◆ Work item
Output every entry exactly, without any pictures.

◆ Supplied records
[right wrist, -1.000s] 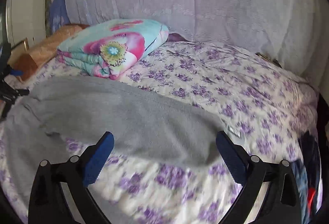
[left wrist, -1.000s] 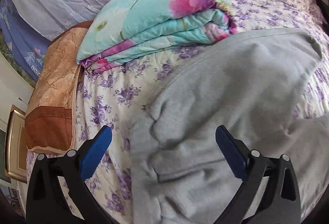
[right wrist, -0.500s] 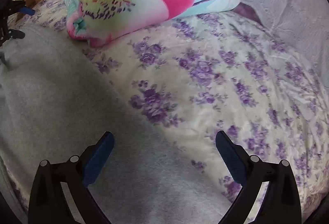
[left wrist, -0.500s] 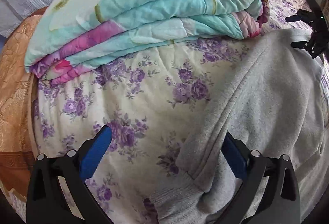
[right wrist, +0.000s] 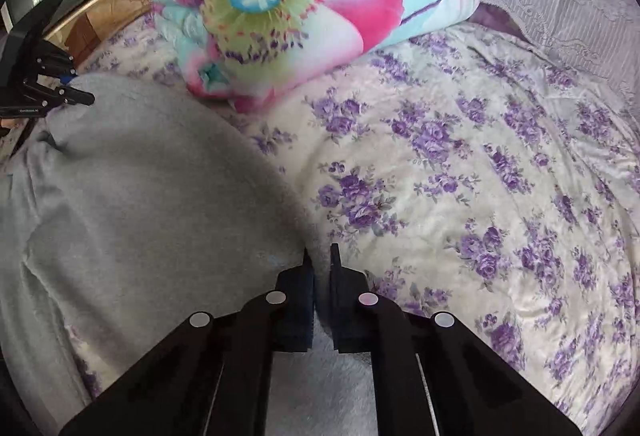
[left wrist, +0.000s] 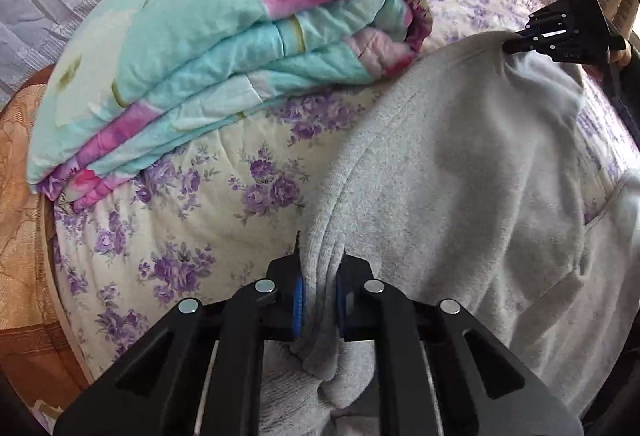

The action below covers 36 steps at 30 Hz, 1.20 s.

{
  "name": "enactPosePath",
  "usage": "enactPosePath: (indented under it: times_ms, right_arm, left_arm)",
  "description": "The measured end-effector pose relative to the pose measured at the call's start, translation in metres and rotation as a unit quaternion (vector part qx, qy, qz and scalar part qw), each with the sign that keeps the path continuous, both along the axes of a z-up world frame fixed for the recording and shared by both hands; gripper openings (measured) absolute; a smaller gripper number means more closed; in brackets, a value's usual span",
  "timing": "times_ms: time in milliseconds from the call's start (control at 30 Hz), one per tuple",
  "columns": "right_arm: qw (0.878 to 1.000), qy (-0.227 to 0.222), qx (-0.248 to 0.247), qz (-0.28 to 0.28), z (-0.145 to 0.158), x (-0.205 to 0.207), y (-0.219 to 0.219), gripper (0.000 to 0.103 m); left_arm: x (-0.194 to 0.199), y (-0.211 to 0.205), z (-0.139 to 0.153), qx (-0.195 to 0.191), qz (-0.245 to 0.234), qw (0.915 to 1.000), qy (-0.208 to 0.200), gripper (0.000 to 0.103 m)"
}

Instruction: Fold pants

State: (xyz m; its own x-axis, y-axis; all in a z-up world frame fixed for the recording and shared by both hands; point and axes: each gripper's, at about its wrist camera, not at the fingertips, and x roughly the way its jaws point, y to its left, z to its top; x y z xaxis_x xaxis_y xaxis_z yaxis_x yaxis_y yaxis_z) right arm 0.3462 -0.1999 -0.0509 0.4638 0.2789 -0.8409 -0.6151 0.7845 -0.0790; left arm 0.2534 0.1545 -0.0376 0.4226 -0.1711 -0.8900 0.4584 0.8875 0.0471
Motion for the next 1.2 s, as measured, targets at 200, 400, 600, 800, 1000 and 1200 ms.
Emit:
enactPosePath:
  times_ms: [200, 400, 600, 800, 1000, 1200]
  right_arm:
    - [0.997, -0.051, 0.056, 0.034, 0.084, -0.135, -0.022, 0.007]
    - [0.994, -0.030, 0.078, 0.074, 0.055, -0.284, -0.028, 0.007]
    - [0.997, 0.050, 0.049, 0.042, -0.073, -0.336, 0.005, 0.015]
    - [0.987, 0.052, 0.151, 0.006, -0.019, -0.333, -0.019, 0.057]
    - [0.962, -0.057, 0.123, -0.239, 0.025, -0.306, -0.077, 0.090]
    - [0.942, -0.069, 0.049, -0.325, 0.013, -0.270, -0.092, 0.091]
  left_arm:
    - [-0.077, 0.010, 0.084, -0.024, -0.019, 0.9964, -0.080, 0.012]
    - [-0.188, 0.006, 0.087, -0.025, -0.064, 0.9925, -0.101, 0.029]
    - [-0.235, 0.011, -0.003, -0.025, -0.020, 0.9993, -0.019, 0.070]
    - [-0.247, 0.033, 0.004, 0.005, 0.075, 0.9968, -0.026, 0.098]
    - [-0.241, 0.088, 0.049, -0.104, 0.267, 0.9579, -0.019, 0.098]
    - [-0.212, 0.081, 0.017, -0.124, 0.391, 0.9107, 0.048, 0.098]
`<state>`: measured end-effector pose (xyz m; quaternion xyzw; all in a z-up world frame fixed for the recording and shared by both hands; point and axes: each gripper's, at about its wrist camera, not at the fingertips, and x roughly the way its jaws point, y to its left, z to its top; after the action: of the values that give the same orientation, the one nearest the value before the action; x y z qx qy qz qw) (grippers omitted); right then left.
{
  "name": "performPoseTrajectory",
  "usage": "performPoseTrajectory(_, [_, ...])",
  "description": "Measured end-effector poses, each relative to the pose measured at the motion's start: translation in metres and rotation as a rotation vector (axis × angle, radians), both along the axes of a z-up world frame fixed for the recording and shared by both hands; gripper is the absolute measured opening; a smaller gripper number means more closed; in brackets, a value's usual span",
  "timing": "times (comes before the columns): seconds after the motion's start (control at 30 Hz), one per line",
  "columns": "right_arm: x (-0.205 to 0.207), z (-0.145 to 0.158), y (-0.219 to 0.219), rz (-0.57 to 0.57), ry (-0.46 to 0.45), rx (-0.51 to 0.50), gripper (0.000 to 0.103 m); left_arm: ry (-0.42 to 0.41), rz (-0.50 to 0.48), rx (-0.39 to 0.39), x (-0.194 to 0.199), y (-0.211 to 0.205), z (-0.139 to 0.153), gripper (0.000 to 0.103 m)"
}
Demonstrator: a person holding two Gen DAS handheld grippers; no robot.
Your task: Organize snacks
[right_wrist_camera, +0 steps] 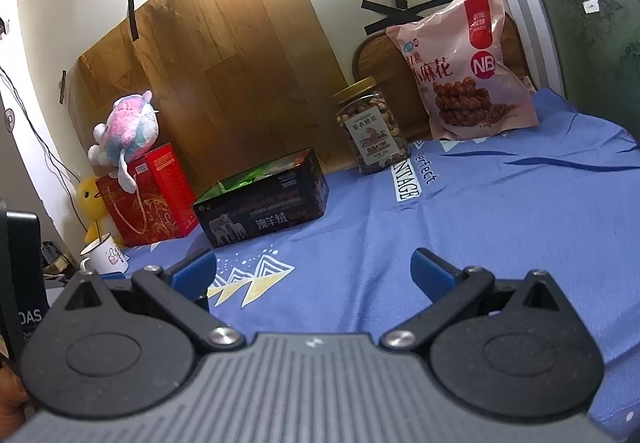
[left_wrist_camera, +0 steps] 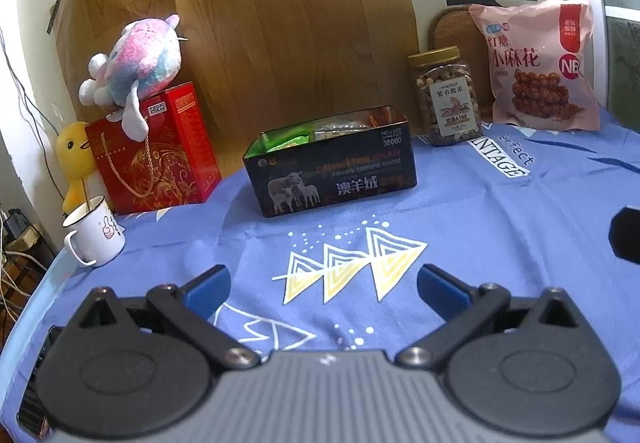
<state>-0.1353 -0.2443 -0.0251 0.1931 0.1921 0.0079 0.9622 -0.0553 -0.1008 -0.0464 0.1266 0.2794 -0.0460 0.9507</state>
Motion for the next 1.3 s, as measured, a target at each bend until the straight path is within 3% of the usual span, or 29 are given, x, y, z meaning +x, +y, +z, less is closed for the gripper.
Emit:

◆ Response area
[right wrist, -1.000s] 
[left wrist, -1.000s] 
[right wrist, -0.500s] 
[left wrist, -0.500s] 
[right wrist, +0.000s] 
[left wrist, +0.000s] 

The action below covers 36 steps at 30 Hz, 1.20 s.

{
  "name": "enactPosePath",
  "usage": "enactPosePath: (indented under it: times_ms, right_arm, left_arm)",
  "description": "The measured end-effector pose relative to the pose measured at the call's start, translation in metres and rotation as a unit quaternion (vector part qx, qy, qz and scalar part qw), each with the sign that keeps the path continuous, both along the axes of a z-up world frame fixed for the recording and shared by both hands; gripper openings (measured) absolute; a smaller gripper number means more closed; in brackets, a value's usual span",
  "timing": "times_ms: time in milliseconds from the call's start (control at 30 Hz), one per tuple",
  "columns": "right_arm: qw (0.878 to 1.000), qy (-0.227 to 0.222), qx (-0.248 to 0.247), qz (-0.28 to 0.28), z (-0.145 to 0.158), x (-0.205 to 0.207), y (-0.219 to 0.219), gripper (0.000 to 0.103 m); left_arm: x (-0.194 to 0.199), y (-0.211 to 0.205), z (-0.139 to 0.153), qx (-0.195 to 0.191), qz (-0.245 to 0.234), qw (0.915 to 1.000), qy (-0.208 to 0.200), gripper (0.000 to 0.103 m)"
}

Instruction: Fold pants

State: (xyz m; its own x-axis, y-axis; all in a z-up world frame fixed for the recording and shared by both hands; point and axes: each gripper's, at about its wrist camera, not at the fingertips, and x roughly the way its jaws point, y to its left, z to its top; x y z xaxis_x xaxis_y xaxis_z yaxis_x yaxis_y yaxis_z) right arm 0.3462 -0.1999 -0.0509 0.4638 0.2789 -0.8409 -0.6151 0.7845 -0.0790; left arm 0.2534 0.1545 -0.0376 0.4226 -0.1711 -0.8900 0.4584 0.8875 0.0471
Motion for the next 1.2 s, as measured, targets at 200, 400, 600, 800, 1000 and 1200 ms.
Emit:
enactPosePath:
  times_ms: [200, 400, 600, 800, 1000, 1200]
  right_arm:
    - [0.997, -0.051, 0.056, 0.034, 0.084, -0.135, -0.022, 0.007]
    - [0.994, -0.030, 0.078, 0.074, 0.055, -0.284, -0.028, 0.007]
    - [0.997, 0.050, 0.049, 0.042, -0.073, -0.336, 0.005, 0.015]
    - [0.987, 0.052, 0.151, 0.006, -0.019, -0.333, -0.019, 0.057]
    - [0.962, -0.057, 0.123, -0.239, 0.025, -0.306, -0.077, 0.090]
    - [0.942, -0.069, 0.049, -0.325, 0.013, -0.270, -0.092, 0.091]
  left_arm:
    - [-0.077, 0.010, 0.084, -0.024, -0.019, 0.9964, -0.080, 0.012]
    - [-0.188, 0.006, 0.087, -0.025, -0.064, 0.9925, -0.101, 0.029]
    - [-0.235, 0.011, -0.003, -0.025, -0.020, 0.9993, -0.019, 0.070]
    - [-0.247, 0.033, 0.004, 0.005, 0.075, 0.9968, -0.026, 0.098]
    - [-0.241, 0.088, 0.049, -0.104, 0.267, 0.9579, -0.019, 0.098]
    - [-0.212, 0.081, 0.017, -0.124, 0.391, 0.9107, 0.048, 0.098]
`<state>`: measured end-effector pose (xyz m; quaternion xyzw; all in a z-up world frame fixed for the recording and shared by both hands; point and axes: each gripper's, at about its wrist camera, not at the fingertips, and x roughly the way its jaws point, y to its left, z to its top; after the action: of the values that give the same orientation, the one nearest the value before the action; x y z qx qy qz qw) (grippers omitted); right then left.
{
  "name": "performPoseTrajectory",
  "usage": "performPoseTrajectory(_, [_, ...])",
  "description": "Measured end-effector poses, each relative to the pose measured at the motion's start: translation in metres and rotation as a rotation vector (axis × angle, radians), both along the axes of a z-up world frame fixed for the recording and shared by both hands; gripper is the absolute measured opening; a smaller gripper number means more closed; in brackets, a value's usual span",
  "timing": "times (comes before the columns): seconds after the motion's start (control at 30 Hz), one per line",
  "columns": "right_arm: x (-0.205 to 0.207), z (-0.145 to 0.158), y (-0.219 to 0.219), rz (-0.57 to 0.57), ry (-0.46 to 0.45), rx (-0.51 to 0.50), gripper (0.000 to 0.103 m); left_arm: ry (-0.42 to 0.41), rz (-0.50 to 0.48), rx (-0.39 to 0.39), x (-0.194 to 0.199), y (-0.211 to 0.205), z (-0.139 to 0.153), gripper (0.000 to 0.103 m)"
}
Demonstrator: a person holding two Gen DAS handheld grippers; no robot.
Your task: Organize snacks
[right_wrist_camera, +0 steps] 
[left_wrist_camera, +0 steps] 
<state>-0.1353 -0.2443 -0.0251 0.1931 0.1921 0.0079 0.9622 -0.0553 -0.1008 -0.0464 0.1266 0.2794 -0.0460 0.9507</state>
Motion for the next 1.3 s, as measured, a target at each bend until the straight path is within 3% of the usual span, or 29 are given, x, y, z meaning +x, +y, +z, less is closed for the gripper.
Emit:

No additional output is required for this exercise.